CE, 12 mars 2026, n°501298
L’article 155 A du code général des impôts (CGI) permet à l’administration fiscale d’imposer des sommes versées à une entité établie à l’étranger, en rémunération de prestations réalisées en France par une personne non-résidente, sous certaines conditions.
Néanmoins, lorsque l’administration envisage de mettre en œuvre les dispositions de cet article, il lui revient d’examiner les stipulations de la convention fiscale conclue entre la France et l’Etat de résidence de la personne qui a réalisé les prestations, et non celles de l’Etat du récipiendaire des sommes en cause (cf. CE, 28 mars 2008, Aznavour, n° 271366, au recueil).

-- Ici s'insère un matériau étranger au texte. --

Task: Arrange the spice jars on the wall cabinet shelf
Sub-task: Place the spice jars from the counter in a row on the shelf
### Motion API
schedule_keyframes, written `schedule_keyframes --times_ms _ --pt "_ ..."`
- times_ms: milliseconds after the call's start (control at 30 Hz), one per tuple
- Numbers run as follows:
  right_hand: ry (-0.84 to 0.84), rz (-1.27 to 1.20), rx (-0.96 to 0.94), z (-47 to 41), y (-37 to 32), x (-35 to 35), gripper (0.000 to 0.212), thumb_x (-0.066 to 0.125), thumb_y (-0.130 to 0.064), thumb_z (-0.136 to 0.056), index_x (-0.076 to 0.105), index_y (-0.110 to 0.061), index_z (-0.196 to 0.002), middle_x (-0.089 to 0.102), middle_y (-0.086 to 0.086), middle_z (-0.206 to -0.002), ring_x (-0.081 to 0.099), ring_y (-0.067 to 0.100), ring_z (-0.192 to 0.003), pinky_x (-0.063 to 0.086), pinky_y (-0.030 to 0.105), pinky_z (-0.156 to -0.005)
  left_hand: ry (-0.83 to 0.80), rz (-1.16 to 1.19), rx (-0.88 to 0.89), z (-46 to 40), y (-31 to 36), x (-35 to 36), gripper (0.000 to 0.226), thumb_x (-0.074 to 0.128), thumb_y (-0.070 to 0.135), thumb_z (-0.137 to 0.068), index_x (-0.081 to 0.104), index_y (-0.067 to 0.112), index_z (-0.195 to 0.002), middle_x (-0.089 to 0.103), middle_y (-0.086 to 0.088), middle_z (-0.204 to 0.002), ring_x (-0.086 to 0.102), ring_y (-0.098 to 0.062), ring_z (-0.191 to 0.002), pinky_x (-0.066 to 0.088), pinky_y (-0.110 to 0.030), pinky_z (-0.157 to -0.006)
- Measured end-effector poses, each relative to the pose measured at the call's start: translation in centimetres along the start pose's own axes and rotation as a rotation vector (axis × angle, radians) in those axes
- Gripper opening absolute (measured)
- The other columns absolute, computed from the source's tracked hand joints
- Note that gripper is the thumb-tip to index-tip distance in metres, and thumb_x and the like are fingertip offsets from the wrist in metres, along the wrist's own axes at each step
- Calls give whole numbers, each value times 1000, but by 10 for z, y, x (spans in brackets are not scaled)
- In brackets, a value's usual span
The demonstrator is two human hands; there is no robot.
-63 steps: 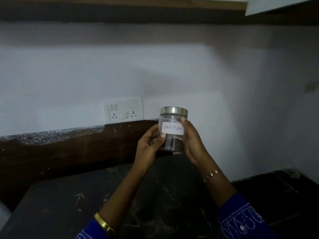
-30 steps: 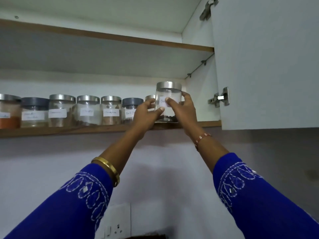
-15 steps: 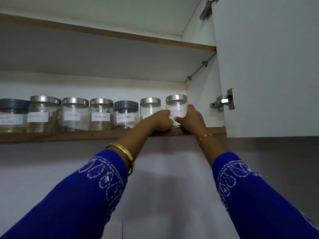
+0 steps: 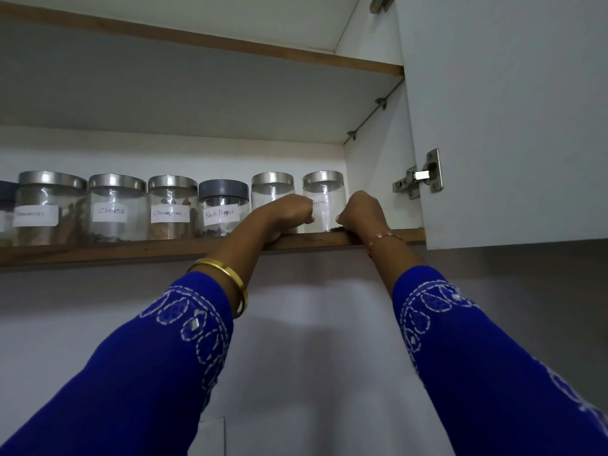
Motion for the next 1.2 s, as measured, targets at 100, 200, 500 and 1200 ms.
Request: schedule_keyframes --times_ms 100,200,500,1200 --pt "37 -67 -62 8 -3 -4 39 67 -12 -83 51 3 -116 60 18 -118 58 30 -109 37 25 -71 -21 24 -26 3 0 3 33 40 0 -91 41 25 -70 41 7 -83 38 -13 -93 35 -25 -85" --pt "63 -71 -89 15 -5 -7 54 74 -17 -78 47 2 -119 59 18 -120 57 31 -112 42 28 -77 -47 43 -17 6 3 5 33 39 -1 -91 40 26 -71 45 0 -99 34 -16 -99 31 -28 -89" --pt "60 -94 124 -6 8 -6 28 61 -4 -87 58 2 -114 62 17 -121 60 28 -111 46 27 -77 0 145 -81 -5 -11 0 25 42 6 -92 42 23 -74 45 -2 -101 40 -17 -100 38 -29 -91" --pt "177 -41 -137 22 2 -14 33 44 0 -91 64 -2 -116 64 17 -121 59 29 -112 47 31 -90 408 58 188 24 3 -12 38 38 -1 -85 61 5 -114 62 -13 -118 53 -26 -114 41 -30 -96"
Point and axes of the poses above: each hand's wrist, its own z-axis away from the middle knuckle, its own x-axis out of the palm, y = z × x, the point moved 6 cm from there along -z, towards the middle knuckle
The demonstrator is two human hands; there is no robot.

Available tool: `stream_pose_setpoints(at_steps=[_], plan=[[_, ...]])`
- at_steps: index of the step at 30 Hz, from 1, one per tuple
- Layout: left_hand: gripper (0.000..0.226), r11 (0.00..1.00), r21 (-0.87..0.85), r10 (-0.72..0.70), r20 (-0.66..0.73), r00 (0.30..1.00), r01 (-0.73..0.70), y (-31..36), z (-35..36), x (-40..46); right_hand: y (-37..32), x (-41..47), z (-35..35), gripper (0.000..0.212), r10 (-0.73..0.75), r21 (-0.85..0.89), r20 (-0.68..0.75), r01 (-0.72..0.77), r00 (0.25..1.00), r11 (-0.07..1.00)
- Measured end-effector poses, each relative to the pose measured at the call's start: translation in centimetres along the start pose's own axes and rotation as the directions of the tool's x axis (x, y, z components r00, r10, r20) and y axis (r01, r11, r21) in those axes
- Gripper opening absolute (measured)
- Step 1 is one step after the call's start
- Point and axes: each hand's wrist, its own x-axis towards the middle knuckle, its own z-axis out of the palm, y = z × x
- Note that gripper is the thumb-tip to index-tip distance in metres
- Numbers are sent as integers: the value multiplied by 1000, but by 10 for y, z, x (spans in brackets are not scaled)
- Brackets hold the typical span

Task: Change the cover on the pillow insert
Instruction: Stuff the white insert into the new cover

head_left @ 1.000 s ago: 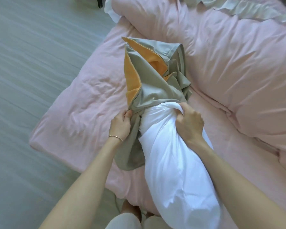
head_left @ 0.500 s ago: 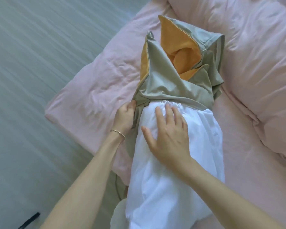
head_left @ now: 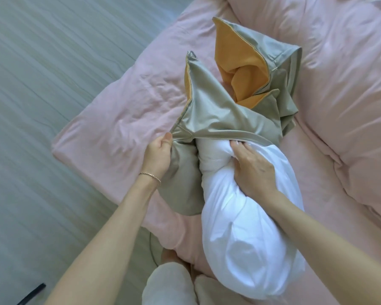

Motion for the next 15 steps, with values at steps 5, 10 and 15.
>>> stream_pose_setpoints(at_steps=[5,10,15], plan=[[32,998,-56,-21,32,999,23,2,11,-4,-28,16,12,34,147,35,85,-151,985,988],[49,997,-15,76,19,997,-76,-7,-5,-11,-62,38,18,25,266,330,-28,-243,963,912],[37,983,181,-38,10,999,35,-40,-44,-4,-102,61,33,18,153,517,39,-151,987,843]])
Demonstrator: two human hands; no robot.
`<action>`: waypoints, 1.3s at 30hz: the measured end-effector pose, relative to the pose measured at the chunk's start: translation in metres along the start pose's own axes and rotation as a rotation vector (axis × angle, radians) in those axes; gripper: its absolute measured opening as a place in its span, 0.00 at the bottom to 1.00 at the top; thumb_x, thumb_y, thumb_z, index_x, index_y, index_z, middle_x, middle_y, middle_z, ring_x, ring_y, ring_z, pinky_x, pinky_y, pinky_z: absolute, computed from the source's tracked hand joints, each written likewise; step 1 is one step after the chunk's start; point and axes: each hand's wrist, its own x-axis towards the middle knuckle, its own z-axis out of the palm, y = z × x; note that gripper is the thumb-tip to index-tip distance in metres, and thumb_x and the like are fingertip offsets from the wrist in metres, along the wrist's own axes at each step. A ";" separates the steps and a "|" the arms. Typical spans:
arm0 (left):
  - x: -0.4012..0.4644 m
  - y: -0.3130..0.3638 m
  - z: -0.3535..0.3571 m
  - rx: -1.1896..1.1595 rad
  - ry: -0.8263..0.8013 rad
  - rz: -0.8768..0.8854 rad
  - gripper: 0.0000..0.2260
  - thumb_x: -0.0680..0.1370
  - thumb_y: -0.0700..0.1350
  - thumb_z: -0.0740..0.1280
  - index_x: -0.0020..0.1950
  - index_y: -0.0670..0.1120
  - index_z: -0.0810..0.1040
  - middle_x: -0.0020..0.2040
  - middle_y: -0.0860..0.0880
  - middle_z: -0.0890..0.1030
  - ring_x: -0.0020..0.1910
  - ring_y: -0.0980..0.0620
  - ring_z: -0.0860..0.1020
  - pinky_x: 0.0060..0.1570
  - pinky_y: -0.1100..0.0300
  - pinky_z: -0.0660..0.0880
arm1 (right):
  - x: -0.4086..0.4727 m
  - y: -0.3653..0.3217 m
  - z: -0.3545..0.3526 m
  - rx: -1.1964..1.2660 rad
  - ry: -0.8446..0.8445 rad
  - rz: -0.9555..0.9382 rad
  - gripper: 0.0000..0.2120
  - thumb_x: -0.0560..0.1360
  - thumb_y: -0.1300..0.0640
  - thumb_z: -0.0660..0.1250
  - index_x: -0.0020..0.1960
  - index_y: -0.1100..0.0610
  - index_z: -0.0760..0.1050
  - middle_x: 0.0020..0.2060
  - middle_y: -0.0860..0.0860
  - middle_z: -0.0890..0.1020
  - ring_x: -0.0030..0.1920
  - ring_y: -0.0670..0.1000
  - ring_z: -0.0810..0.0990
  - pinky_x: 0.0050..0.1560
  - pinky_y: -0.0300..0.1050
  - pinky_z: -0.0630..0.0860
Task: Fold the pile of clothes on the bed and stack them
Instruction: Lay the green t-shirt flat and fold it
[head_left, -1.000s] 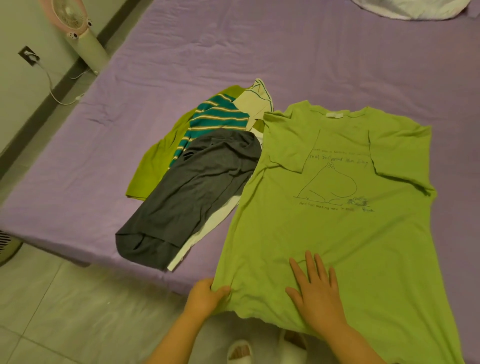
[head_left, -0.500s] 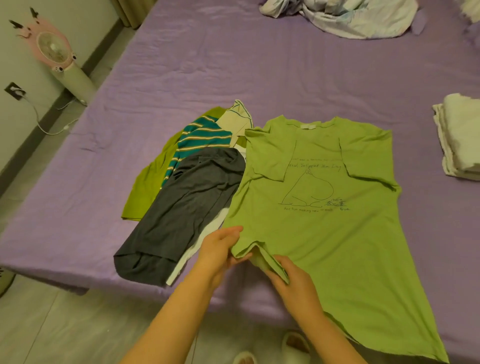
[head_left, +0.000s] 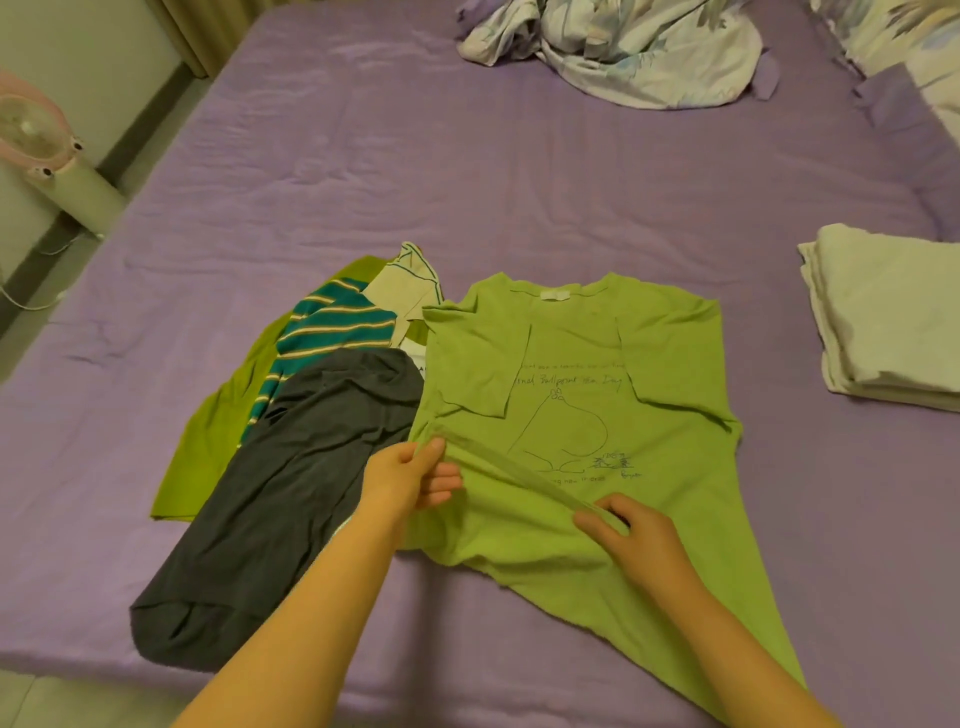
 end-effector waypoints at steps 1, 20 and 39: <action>0.008 0.006 0.000 0.013 0.027 0.014 0.07 0.79 0.43 0.67 0.45 0.40 0.77 0.33 0.44 0.83 0.28 0.53 0.81 0.28 0.63 0.79 | 0.007 0.001 -0.004 -0.033 -0.047 -0.014 0.05 0.72 0.52 0.72 0.42 0.54 0.79 0.37 0.46 0.81 0.40 0.45 0.77 0.40 0.32 0.69; 0.188 0.094 0.052 -0.270 0.059 -0.075 0.12 0.84 0.42 0.53 0.62 0.36 0.67 0.45 0.38 0.80 0.36 0.46 0.82 0.31 0.58 0.81 | 0.209 -0.040 -0.085 -0.441 0.157 0.117 0.11 0.76 0.45 0.65 0.42 0.53 0.74 0.37 0.52 0.80 0.44 0.56 0.79 0.41 0.48 0.71; 0.223 0.054 0.166 1.109 -0.092 0.883 0.21 0.77 0.38 0.64 0.71 0.44 0.71 0.72 0.39 0.67 0.72 0.38 0.64 0.70 0.41 0.61 | 0.337 -0.022 -0.102 -0.039 -0.042 0.084 0.16 0.72 0.57 0.73 0.57 0.59 0.76 0.42 0.44 0.78 0.43 0.42 0.75 0.43 0.33 0.68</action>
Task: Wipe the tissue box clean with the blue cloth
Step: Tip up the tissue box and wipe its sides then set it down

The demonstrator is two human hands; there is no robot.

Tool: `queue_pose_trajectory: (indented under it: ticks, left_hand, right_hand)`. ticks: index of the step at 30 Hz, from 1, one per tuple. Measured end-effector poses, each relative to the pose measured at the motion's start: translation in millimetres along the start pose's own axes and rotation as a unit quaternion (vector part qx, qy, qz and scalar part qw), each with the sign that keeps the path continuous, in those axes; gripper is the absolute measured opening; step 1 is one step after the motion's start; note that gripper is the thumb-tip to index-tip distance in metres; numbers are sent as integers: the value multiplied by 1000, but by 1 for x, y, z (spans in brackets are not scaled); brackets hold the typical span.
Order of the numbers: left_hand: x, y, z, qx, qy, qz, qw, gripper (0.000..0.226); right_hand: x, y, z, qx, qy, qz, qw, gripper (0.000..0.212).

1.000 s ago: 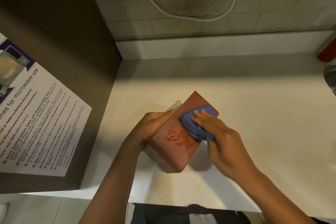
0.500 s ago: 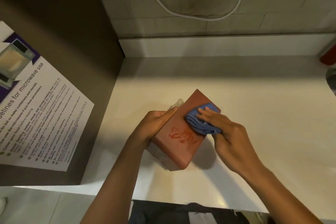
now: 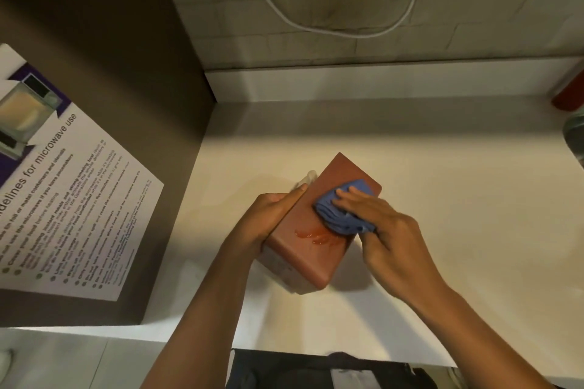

En l’espèce, M. B. est un résident fiscal italien, gérant et associé unique d’une société de droit italien. Ce dernier a réalisé des prestations en France, dont les sommes ont été facturées par sa société italienne, et l’administration a décidé d’imposer M. B sur le fondement de l’article 155 A du CGI.
Pourtant, la cour administrative d’appel a validé ce raisonnement, en refusant d’appliquer les stipulations de la convention franco-italienne, au motif qu’elles ne seraient susceptibles d’être appliquées qu’à la société de M. B.
Par un arrêt du 12 mars 2026, le Conseil d’État censure cette analyse : il juge que le contribuable pouvait utilement se prévaloir de ces stipulations, dès lors qu’il appartenait au juge du fond de rechercher si l’activité exercée en France l’avait été par l’intermédiaire d’un établissement stable.
Autrement dit, la cour ne pouvait écarter la convention au seul motif qu’elle viserait formellement la société étrangère, dès lors que celle-ci correspond à l’entreprise exploitée par le contribuable pour réaliser les prestations en cause.
Dans ce cadre, les stipulations de l’article 7 de la convention franco-italienne – selon lesquelles les bénéfices ne sont imposables dans l’État de la source qu’en présence d’un établissement stable – conditionnent directement la possibilité de recourir à l’article 155 A du CGI.
Le Conseil d’État a donc jugé que la cour administrative d’appel avait commis une erreur de droit en s’abstenant de rechercher si l’entreprise exploitée par M. B. pour effectuer les prestations en France disposait d’un établissement stable sur le territoire français.